J'essaie de former un réseau de neurones pour la classification, mais les étiquettes que j'ai sont plutôt bruyantes (environ 30% des étiquettes sont fausses).
La perte d'entropie croisée fonctionne en effet, mais je me demandais s'il existe des alternatives plus efficaces dans ce cas? ou la perte d'entropie croisée est-elle optimale?
Je ne suis pas sûr, mais je pense à "couper" quelque peu la perte d'entropie croisée, de sorte que la perte pour un point de données ne soit pas supérieure à une limite supérieure, cela fonctionnera-t-il?
Merci!
Mise
à jour Selon la réponse de Lucas, j'ai obtenu ce qui suit pour les dérivées pour la sortie de prédiction et l'entrée de la fonction softmax . Donc, je suppose qu'il s'agit essentiellement d'ajouter un terme de lissage aux dérivés.
Dérivés pour la perte d'entropie croisée d'origine:
Mise à jour
Je viens de lire un article de Google qui applique la même formule que dans la réponse de Lucas mais avec des interprétations différentes.
Dans la section 7 Régularisation du modèle via le lissage des étiquettes
Cela (la perte d'entropie croisée), cependant, peut causer deux problèmes.
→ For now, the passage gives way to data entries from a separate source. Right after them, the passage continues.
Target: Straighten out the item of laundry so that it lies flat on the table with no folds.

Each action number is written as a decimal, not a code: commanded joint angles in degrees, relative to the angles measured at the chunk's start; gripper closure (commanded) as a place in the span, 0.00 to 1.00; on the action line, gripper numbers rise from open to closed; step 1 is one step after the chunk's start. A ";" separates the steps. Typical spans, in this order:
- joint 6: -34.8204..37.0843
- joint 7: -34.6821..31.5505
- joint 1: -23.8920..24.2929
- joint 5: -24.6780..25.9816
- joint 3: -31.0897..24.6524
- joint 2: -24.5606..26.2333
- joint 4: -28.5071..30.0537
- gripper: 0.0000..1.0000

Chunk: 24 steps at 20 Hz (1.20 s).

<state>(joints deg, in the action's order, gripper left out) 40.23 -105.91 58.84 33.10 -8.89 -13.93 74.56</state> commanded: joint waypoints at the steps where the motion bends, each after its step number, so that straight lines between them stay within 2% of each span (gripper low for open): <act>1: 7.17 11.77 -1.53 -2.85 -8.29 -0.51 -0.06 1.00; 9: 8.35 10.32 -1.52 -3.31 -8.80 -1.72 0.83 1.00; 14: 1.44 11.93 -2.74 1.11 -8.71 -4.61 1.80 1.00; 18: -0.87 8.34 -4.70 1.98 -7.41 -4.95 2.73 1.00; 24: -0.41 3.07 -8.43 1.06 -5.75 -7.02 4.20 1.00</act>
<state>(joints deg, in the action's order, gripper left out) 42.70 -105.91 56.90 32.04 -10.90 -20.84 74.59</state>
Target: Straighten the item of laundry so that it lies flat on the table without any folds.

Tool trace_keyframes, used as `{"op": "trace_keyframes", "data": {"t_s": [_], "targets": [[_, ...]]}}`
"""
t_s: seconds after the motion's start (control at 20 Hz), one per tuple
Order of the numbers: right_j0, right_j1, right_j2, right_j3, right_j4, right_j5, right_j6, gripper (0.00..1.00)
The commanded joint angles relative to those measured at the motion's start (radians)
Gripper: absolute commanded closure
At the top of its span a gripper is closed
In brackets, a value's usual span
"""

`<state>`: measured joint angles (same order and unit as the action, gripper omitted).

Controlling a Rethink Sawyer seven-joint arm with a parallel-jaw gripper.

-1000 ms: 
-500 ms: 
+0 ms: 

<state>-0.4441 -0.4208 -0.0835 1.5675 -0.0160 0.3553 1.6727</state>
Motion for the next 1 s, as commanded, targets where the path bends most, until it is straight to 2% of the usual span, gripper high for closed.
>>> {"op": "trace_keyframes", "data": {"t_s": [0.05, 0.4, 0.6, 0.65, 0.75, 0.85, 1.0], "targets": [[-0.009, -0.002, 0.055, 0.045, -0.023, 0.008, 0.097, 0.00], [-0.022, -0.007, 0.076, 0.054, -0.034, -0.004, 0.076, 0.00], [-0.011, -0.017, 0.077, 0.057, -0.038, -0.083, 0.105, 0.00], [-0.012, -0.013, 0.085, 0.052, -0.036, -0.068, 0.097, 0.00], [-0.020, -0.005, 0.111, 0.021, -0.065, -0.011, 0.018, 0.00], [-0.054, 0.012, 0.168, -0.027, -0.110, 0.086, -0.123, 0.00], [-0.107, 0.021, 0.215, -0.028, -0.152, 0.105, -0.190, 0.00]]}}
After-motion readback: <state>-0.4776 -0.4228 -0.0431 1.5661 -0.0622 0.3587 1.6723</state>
Tout d'abord, cela peut entraîner un sur-ajustement: si le modèle apprend à attribuer une probabilité totale à l'étiquette de vérité du terrain pour chaque exemple de formation, il n'est pas garanti de généraliser. Deuxièmement, il encourage les différences entre le plus grand logit et tous les autres à devenir grandes, ce qui, combiné au gradient borné , réduit la capacité du modèle à s'adapter. Intuitivement, cela se produit parce que le modèle devient trop confiant sur ses prédictions.
Mais au lieu d'ajouter le terme de lissage aux prédictions, ils l'ont ajouté à la vérité fondamentale , ce qui s'est avéré utile.
Dans nos expériences ImageNet avec K = 1000 classes, nous avons utilisé u (k) = 1/1000 et = 0,1. Pour ILSVRC 2012, nous avons constaté une amélioration constante d'environ 0,2% absolu à la fois pour l'erreur top-1 et l'erreur top-5.